Movie: Anora (2024)
Production Companies: FilmNation Entertainment, Cre Film
Distributed by: Neon
Producers: Alex Coco, Samantha Quan, Sean Baker
Directed by: Sean Baker
Written by: Sean Baker
Starring: Mikey Madison, Mark Eydelshteyn, Karren Karagulian, Vache Tovmasayan, Yura Borisov
Review by: Stefano Todaro
What’s it like living life when you have nothing to lose? This is the backbone of Anora. Writer and director Sean Baker gives us two opposites on the “nothing to lose” spectrum. Anora, who prefers to go by “Ani,” is a stripper who has limited family and does what she can to make enough money to survive and enjoy life. Ivan, a 21-year-old with the emotional intelligence of a child, is the son of Russian billionaires and hasn’t had to work a day in his life. Regardless of the decisions the two of them make, Ani will still be struggling to survive, and Ivan will still have billionaire parents.
Anora and Ivan cross paths at the strip club where Anora works every day. He’s a VIP guest who is demanding VIP treatment, and Anora is the only dancer at the club who understands and speaks Russian. It’s a match made in heaven. Ivan is quickly enamored and offers Ani a nice chunk of change to be his girlfriend for the week while he’s in the US visiting. What could go wrong? Ani accepts the offer.
What ensues is a cathartic week of sex, drugs, and living life. With Anora loving the money and the luxury of being with Ivan and Ivan loving the sex, they make the obvious decision to get married.
There is something so intoxicating with how Baker showed the moments of bliss between the two. Once the two get hitched, Baker’s marriage montage is backed by the soaring “Greatest Day (feat. Calum Scott) Robin Schulz Rework” by Take That. It overwhelms your emotions and surfaces the thought that maybe this relationship was meant to be, maybe it will all work out in the end. Baker, being the realist that he is, doesn’t let everything work out the way it might in a major studio rom-com. Instead, what follows is a high-intensity romp of trying to quickly put all the pieces back together of a situation that shouldn’t have ever been.
It’s hard to pinpoint exactly what makes Anora so endearing because every element of the script, acting, storytelling, setting, plot, and camerawork masterfully works together. There is no doubt that Madison’s turn as Anora is one of the most remarkable parts of this film. It is also one of the best performances you’ll see all year and maybe one of the best performances you’ve seen this decade so far. Something that makes her performance so astonishingly good is her ability to own a scene but then turn around and simply exist in a scene that doesn’t demand her presence. Madison is comfortable doing exactly what she needs to do to make it all work. Yura Borisov also deserves recognition for his subtle and heartwarming performance as Igor.

When all hell breaks loose midway through, a group made up of Karren Karagulian, Vache Tovmasayan, and Yura Borisov sends this thing into overdrive, turning the movie into a high-octane rush. Supremely funny and equally tense, watching this group with Mikey Madison for large swaths of run time is one of the biggest joys of this year in movies. All of this is to say that the entire cast of Anora shines in ways you don’t often see from ensemble-style storytelling.

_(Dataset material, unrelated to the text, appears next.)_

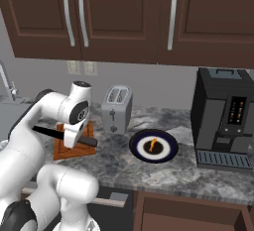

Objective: Pick up the knife from the drawer and place it on the cutting board. Then place the meat from the plate to the cutting board.

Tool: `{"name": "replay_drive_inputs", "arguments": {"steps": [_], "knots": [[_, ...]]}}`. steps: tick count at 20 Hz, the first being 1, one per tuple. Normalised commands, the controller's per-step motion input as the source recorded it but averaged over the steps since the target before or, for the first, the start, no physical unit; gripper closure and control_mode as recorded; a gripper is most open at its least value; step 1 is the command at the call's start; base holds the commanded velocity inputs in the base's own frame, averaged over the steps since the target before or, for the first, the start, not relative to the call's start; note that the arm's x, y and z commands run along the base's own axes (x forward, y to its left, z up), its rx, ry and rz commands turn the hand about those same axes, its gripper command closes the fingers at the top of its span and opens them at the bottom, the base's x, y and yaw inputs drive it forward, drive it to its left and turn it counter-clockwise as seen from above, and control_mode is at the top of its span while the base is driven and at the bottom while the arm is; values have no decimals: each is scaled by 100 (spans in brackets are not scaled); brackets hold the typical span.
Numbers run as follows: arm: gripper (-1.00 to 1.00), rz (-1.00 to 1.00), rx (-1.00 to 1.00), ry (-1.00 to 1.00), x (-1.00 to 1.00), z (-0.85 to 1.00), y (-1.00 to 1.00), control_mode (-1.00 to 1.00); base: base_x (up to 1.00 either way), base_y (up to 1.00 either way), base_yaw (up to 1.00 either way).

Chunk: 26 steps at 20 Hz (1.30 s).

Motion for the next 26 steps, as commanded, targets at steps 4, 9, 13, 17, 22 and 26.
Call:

Sean Baker makes movies that focus on different niches of people and how their location and those around them affect their lives. The Florida Project focused on a single mom living with her young daughter in a motel just outside of Disney World, Red Rocket focused on a retired porn star returning to his hometown in Texas, and Anora follows this same formula by highlighting a stripper living in Brooklyn. Baker’s sophisticated destigmatization of sex and sex workers is what makes his films, like Anora, so powerful. He understands the circumstances, he understands what a realistic amount of agency looks like, and he understands that not everything works out the way you think it should.
Anora is a genuinely laugh-out-loud time, and Borisov, Karagulian, and Tovmasayan are some of the reasons why Anora works so well as a comedy. But all of the grittiness and emotional depth Baker layers on make this film much more than just something to laugh at. It’ll fill your heart and break your heart, but there’s no doubt that whatever you get from it, you’ll be immersed in Baker’s vision. I’m in awe of all of Anora’s parts, but I’m even more in awe of the sum of those parts.